Curtis Durham, a 24-year-old customer at LoDo Wellness in Denver, came all the way from Chandler, Texas, to experience the thrill of being respectable. "I've been to jail two or three times just for simple marijuana possession of less than a gram," he told the Post. "I went to jail for having a pipe." At 3D Cannabis, site of the ceremonial first sale at 8 a.m., a customer from Ohio "said he drove 20 hours straight to be here and isn't going home."

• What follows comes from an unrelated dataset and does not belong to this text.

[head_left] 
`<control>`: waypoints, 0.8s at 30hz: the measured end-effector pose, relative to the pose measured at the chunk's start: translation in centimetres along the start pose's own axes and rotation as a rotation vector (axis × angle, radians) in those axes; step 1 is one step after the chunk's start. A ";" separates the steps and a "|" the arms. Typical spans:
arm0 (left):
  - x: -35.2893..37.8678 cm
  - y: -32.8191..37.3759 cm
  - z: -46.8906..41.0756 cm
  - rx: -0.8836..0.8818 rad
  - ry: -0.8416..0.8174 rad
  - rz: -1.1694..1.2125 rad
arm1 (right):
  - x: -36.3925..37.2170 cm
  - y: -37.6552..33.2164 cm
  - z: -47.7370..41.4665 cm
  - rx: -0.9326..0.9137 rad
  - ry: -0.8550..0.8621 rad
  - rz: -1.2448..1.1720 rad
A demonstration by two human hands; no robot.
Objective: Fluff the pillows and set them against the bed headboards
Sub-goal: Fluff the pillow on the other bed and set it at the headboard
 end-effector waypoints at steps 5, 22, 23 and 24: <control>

The demand generated by the novelty of today's sales gave cannabis consumers a taste of the shortage they are likely to face until marijuana from the first plants legally grown for the recreational market is available in the spring:
Within hours, the hand of the free market was already evident. In the face of strong demand, one shop raised its price for an eighth of an ounce from $25 to $45. Others kept prices steady. A number of shops imposed limits on the amount of pot customers could buy.
Kayvan Khalatbari, co-owner of Denver Relief, predicts that "people are going to be able to sell eighths for 60, 70, 80 bucks for the first few months." His dispensary, one of 136 retail outlets in Colorado that have been granted state licenses for recreational sales so far, has not received local approval yet, but he's in no hurry. "We're not going to be open until mid-to-late February," Khalatbari says, and at that point Denver Relief will continue catering mainly to patients, selling about a fifth of its production to a members-only clientele of recreational users. "There are going to be a lot of places that, even though they have that [recreational] license, they're not going to be able to take care of people," he says. His advice to residents of other states who are contemplating a Colorado cannabis tour: "I would say to wait a couple months, let it die down. I think they're going to have a tough time, and they're going to pay way too much these first few months, because the supply is so limited."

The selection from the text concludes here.